A senadora Lindsey Graham morreu na noite de sábado após uma “doença breve e súbita”.
“Na noite de sábado, 11 de julho, o senador norte-americano Lindsey Graham faleceu devido a uma doença breve e súbita”, afirmou o seu gabinete num comunicado. “A família do senador Graham agradece as orações neste momento e pede privacidade durante este período incrivelmente difícil.”
Nenhum detalhe adicional sobre a morte de Graham estava disponível imediatamente, mas uma gravação de um telefonema de emergência na noite de sábado para uma residência pertencente ao senador menciona um despacho para parada cardíaca.
O presidente Trump prestou homenagem ao falecido senador, chamando-o de “uma das maiores pessoas e senadores que já conheci”, em uma postagem do Truth Social.
“Ele estava sempre trabalhando e era um verdadeiro patriota americano.
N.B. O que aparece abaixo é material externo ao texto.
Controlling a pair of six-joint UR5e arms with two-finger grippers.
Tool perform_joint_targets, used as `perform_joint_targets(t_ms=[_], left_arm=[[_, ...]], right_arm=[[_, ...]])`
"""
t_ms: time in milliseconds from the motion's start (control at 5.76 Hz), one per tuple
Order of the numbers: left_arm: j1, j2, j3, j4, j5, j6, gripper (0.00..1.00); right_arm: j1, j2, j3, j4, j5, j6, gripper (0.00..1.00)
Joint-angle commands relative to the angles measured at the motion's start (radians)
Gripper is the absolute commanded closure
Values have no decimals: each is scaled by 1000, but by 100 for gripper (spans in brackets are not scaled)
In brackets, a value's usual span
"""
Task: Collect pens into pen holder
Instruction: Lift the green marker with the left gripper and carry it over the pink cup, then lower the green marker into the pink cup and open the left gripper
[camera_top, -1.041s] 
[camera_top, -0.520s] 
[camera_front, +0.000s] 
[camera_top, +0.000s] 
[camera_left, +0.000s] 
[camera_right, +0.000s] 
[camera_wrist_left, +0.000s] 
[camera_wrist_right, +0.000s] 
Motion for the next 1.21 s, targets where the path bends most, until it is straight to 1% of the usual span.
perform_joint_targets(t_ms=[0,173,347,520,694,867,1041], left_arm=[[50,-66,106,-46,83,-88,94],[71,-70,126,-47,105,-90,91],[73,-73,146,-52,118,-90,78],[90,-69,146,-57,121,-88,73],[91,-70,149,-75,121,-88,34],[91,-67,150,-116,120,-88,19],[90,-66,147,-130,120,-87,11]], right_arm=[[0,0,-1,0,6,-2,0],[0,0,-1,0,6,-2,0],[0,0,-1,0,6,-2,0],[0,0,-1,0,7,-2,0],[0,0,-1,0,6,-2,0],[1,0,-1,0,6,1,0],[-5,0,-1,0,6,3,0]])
Sentiremos muita falta de Lindsey”, disse Trump.
O senador norte-americano Lindsey Graham fala à imprensa ao lado do presidente Trump, cercado por membros do Congresso, em 3 de fevereiro de 2026. / Crédito: SAUL LOEB /AFP via Getty Images
O proeminente senador esteve em visita à Ucrânia na sexta-feira, onde se encontrou com o presidente Zelensky, e estava programado para aparecer no programa “Meet the Press” da NBC News no domingo, segundo a emissora.
O primeiro-ministro israelense, Benjamin Netanyahu, prestou homenagem a Graham. “Sara e eu lamentamos juntamente com o povo americano a perda do nosso querido amigo”, disse o primeiro-ministro num comunicado.
“Israel perdeu um dos seus maiores amigos. A América perdeu um grande patriota. Perdi um amigo querido”, disse Netanyahu.
O presidente de Israel, Isaac Herzog, disse em uma postagem nas redes sociais que ficou “chocado e com o coração partido ao saber do falecimento repentino do grande patriota americano, um grande amigo de Israel e meu querido amigo”.
Graham nasceu em Central, Carolina do Sul, em 9 de julho de 1955. Frequentou a Universidade da Carolina do Sul para se formar em direito e continuou em direito. Depois de um período no exército e alguns anos de prática de direito privado, ele cumpriu um mandato na Câmara dos Representantes da Carolina do Sul. Dois anos depois, foi eleito para a Câmara dos Representantes dos EUA, representando o Terceiro Distrito da Carolina do Sul.
Em 2002, ele concorreu à vaga no Senado antes ocupada por Strom Thurmond e foi reeleito duas vezes em 2008 e 2014 por margens robustas. E mesmo em 2014, quando grupos conservadores externos o ameaçaram com um desafio primário pelo seu papel no debate sobre imigração de 2013, nenhum adversário sério emergiu no palco republicano.
Ele concorreu à indicação presidencial republicana em 2016, mas desistiu antes das primárias.
Graham sempre foi um falcão franco em questões de política externa, incluindo no Irão, e no início deste mês manifestou-se veementemente contra os contornos iniciais do memorando de entendimento que o Presidente Trump assinou com o país.
Graham, inicialmente um crítico de Trump e do ascendente e conservador movimento Tea Party, tornou-se um aliado próximo e defensor do presidente.
“Vamos tentar uma solução diplomática. Acho que vai falhar. O que acontece a seguir?” ele disse em “Face the Nation with Margaret Brennan” há apenas três semanas, alguns dias depois de passar quatro horas e meia com o presidente. “Para todas as pessoas que estão ouvindo, se este esforço diplomático falhar, o presidente Trump irá tomar o Estreito de Ormuz. Nós iremos administrá-lo.”